Through recordings such as 2016’s Songs from Afar with his band ELEVATION, Ban has fluidly combined in improvisation the formal strategies of European concert music with the complex emotional planes of traditional Romanian music. Ban’s cinematic music, infused with intense narratives of place and time, will enliven and engage this year’s festival in a way not to be missed.

This performance also features classical pianist Angela Drăghicescu, a Romanian native and professor of music at the University of Puget Sound. The renowned Romanian and a string quintet perform Enescu’s Romanian Rhapsody.

Dawn Clement: LineUp! / Dawn Clement Duos

Saturday, November 11, 8pm | PONCHO Concert Hall
$18 adults | $16 Earshot members & seniors | $10 students & military

Co-presented with Cornish Presents

The 2017 Earshot Jazz Festival Resident Artist presents her focused group compositions and performances, with Mark Taylor (saxophones & co-leader), Michael Glynn (bass), and Julian MacDonough (drums), in what Jazz.com calls “a full-fledged four-way exchange between master musicians preternaturally attuned to one another.”

Since its conception just a few years ago, Clement’s and Taylor’s LineUp! has delighted audiences from its monthly engagement at Tula’s Restaurant & Jazz Club to the 2016 Ballard Jazz Festival, for which they earned the Golden Ear Concert of the Year, with special guest Julian Priester. The two award-winning Pacific Northwest artists bring listeners a lineup of new, collaborative compositions, and, in tonight’s performance, feature bassist Michael Glynn, a regular player on the Seattle scene, and Bellingham-based drummer Julian MacDonough, known for his impeccable balance of precision and improvisation.

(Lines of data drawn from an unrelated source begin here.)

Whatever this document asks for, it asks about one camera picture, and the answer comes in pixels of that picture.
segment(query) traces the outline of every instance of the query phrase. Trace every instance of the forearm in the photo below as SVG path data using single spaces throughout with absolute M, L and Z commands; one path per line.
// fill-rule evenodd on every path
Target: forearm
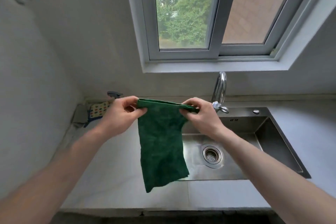
M 332 223 L 336 219 L 336 200 L 314 184 L 225 127 L 216 137 L 286 223 Z
M 0 202 L 0 223 L 48 223 L 103 142 L 89 131 Z

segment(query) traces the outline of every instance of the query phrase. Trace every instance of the window pane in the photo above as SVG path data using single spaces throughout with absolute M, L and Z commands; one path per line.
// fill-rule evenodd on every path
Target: window pane
M 208 48 L 212 2 L 156 0 L 159 48 Z
M 262 44 L 284 0 L 233 0 L 223 44 Z

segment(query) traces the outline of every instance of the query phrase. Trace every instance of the person's left arm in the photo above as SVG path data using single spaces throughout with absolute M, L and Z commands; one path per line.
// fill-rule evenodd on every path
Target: person's left arm
M 146 113 L 134 108 L 137 100 L 116 99 L 95 128 L 1 200 L 0 223 L 49 223 L 103 143 Z

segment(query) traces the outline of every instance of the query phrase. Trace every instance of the drain strainer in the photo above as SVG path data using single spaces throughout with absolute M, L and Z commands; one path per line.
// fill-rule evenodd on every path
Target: drain strainer
M 210 164 L 217 164 L 221 161 L 221 152 L 213 146 L 207 146 L 203 150 L 204 159 Z

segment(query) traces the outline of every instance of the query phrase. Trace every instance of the brick wall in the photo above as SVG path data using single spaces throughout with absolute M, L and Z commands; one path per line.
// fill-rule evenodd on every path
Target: brick wall
M 263 43 L 283 0 L 233 0 L 223 44 Z

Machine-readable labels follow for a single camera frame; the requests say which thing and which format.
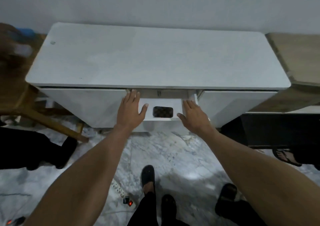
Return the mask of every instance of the wooden leg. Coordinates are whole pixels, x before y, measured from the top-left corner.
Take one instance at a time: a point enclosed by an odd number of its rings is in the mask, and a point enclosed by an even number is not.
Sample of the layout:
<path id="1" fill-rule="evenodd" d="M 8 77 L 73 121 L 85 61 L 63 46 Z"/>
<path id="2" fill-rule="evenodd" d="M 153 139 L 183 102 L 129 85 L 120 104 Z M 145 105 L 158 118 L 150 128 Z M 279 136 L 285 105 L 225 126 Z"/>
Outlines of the wooden leg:
<path id="1" fill-rule="evenodd" d="M 86 143 L 89 141 L 89 138 L 82 136 L 81 133 L 77 133 L 76 131 L 73 131 L 72 129 L 63 126 L 62 124 L 52 120 L 49 117 L 46 117 L 45 115 L 42 115 L 41 113 L 38 113 L 37 111 L 31 108 L 22 109 L 21 115 L 28 117 L 59 133 L 75 138 L 76 140 L 79 140 L 81 142 Z"/>

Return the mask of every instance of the wall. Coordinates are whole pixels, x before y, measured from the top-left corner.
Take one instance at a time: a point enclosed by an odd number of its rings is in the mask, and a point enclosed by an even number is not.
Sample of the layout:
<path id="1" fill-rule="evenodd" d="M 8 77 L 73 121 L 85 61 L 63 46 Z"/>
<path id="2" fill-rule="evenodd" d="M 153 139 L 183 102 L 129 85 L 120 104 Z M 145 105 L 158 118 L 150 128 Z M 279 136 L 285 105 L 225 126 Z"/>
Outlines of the wall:
<path id="1" fill-rule="evenodd" d="M 57 21 L 320 34 L 320 0 L 0 0 L 0 22 L 48 32 Z"/>

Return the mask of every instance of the power strip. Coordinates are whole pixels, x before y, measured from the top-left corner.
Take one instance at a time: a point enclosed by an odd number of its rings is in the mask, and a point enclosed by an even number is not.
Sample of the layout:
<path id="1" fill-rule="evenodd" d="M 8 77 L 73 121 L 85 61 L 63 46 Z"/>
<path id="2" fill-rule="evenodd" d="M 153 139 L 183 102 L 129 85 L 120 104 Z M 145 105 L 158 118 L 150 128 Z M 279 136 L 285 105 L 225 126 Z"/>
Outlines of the power strip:
<path id="1" fill-rule="evenodd" d="M 119 194 L 120 198 L 123 200 L 123 204 L 127 204 L 130 208 L 135 209 L 136 204 L 134 203 L 132 197 L 121 187 L 115 179 L 111 181 L 111 188 L 113 188 L 116 193 Z"/>

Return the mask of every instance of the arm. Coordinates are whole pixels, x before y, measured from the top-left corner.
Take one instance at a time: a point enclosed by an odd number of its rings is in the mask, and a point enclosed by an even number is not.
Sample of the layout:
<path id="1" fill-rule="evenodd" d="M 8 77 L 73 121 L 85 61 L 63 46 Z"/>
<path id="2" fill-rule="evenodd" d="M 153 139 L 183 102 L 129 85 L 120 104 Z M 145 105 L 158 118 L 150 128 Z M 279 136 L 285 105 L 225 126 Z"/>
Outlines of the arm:
<path id="1" fill-rule="evenodd" d="M 220 134 L 192 101 L 183 125 L 201 137 L 267 225 L 320 225 L 320 188 L 304 174 Z"/>
<path id="2" fill-rule="evenodd" d="M 93 225 L 99 217 L 125 143 L 145 118 L 138 113 L 140 93 L 122 99 L 117 124 L 109 135 L 84 154 L 48 188 L 25 226 Z"/>

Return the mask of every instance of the black sandal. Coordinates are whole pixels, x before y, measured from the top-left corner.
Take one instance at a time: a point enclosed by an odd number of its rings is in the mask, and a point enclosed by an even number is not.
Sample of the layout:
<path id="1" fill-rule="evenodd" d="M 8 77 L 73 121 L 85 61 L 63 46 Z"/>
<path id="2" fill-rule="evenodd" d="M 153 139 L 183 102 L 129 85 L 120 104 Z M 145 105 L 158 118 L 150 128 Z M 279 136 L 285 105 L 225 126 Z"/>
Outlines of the black sandal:
<path id="1" fill-rule="evenodd" d="M 302 164 L 296 164 L 296 163 L 292 162 L 292 161 L 287 157 L 287 155 L 285 154 L 285 151 L 292 153 L 292 151 L 291 151 L 290 149 L 273 149 L 273 150 L 272 150 L 272 153 L 273 153 L 273 155 L 274 155 L 278 160 L 281 160 L 282 162 L 285 162 L 285 163 L 288 163 L 288 164 L 291 164 L 291 165 L 294 165 L 294 166 L 297 166 L 297 167 L 302 166 Z M 283 156 L 284 156 L 287 160 L 284 160 L 284 159 L 280 158 L 280 157 L 278 156 L 278 153 L 277 153 L 277 152 L 281 152 L 281 153 L 283 154 Z"/>
<path id="2" fill-rule="evenodd" d="M 162 222 L 173 222 L 177 216 L 177 205 L 173 196 L 166 194 L 161 201 L 161 219 Z"/>
<path id="3" fill-rule="evenodd" d="M 218 198 L 217 204 L 214 208 L 214 211 L 218 216 L 221 216 L 219 205 L 221 201 L 231 201 L 234 202 L 235 197 L 237 195 L 237 187 L 234 184 L 227 183 L 222 187 L 222 190 L 220 192 L 220 196 Z"/>
<path id="4" fill-rule="evenodd" d="M 149 183 L 149 182 L 153 182 L 153 190 L 154 192 L 155 190 L 155 175 L 154 175 L 154 168 L 152 165 L 147 165 L 142 169 L 141 172 L 141 184 L 142 184 L 142 189 L 144 187 L 145 184 Z"/>

Mark Taylor is a creative improviser and impeccable ensemble player. He performs and records with Matt Jorgensen +451, Jim Knapp Orchestra, Tom Varner, Thomas Marriott, Wayne Horvitz, Seattle Repertory Jazz Orchestra, and the Randy Halberstadt Quintet. Taylor has two acclaimed Origin Records releases: After Hours (2002) and Spectre (2009).

Dawn Clement began playing piano when she was 10 years old, with early lessons with ragtime pianist and church organist Keith Taylor. Her career today includes playing at the Mary Lou Williams Piano Competition at Washington DC’s Kennedy Center and Paris’ International Martial Solal Jazz Piano Competition, teaching at Cornish and at Port Townsend’s Centrum Jazz Workshop, and releasing five CDs.

Opening is Dawn Clement in duo with vocalist and fellow Cornish College educator, Johnaye Kendrick, whose warmth, grace, and personality have made her a Seattle favorite.

Taylor McFerrin / SassyBlack / Noel Brass Jr.

Saturday, November 11, 8:30pm | Nectar Lounge
21+ only
$20 adults | $18 Earshot members & seniors | $10 students & military

Rising Brooklyn DJ, keyboardist, and beatboxer Taylor McFerrin bridges many musical worlds, including golden-era soul, sample-heavy hip-hop, free-form jazz, and electronic beats. Following his beloved debut full-length album Early Riser, McFerrin has toured worldwide (including at the 2014 Earshot festival) as a one-man show, landing impressive opening slots for artists such as Erykah Badu, The Roots, Nas, and Robert Glasper. McFerrin’s forthcoming music is highly anticipated in the Future Soul scene and rumored to cue up cutting-edge collaborations with members of polyrhythmic soul group Hiatus Kaiyote and buzzworthy drummer Marcus Gilmore, grandson of jazz legend Roy Haynes.

Opening is Seattle’s blossoming hypno-funk frontwoman SassyBlack (Catherine “Cat” Harris-White). Fresh off releasing her self-produced full-length solo album No More Weak Dates, the always-busy muse went back to the studio for her decade-defying summer release New Black Swing. Tapping into a smoky ‘90s jazz-lounge texture, the classically trained jazz vocalist possesses “an earthy vibe with a cosmic outlook, balancing emotional vulnerability with confidence and swagger” (Earshot Jazz).

Another Seattle soul master joins the lineup: Noel Brass Jr. (keys), of psychedelic trio AfroCop. Drawing as much from punk, gospel, Afrobeat, electronics, funk, and soul, as from jazz, Brass celebrates his solo keyboard record release with local specialty label Wax Thematique, backed by Seattle guitarist Andy Sells.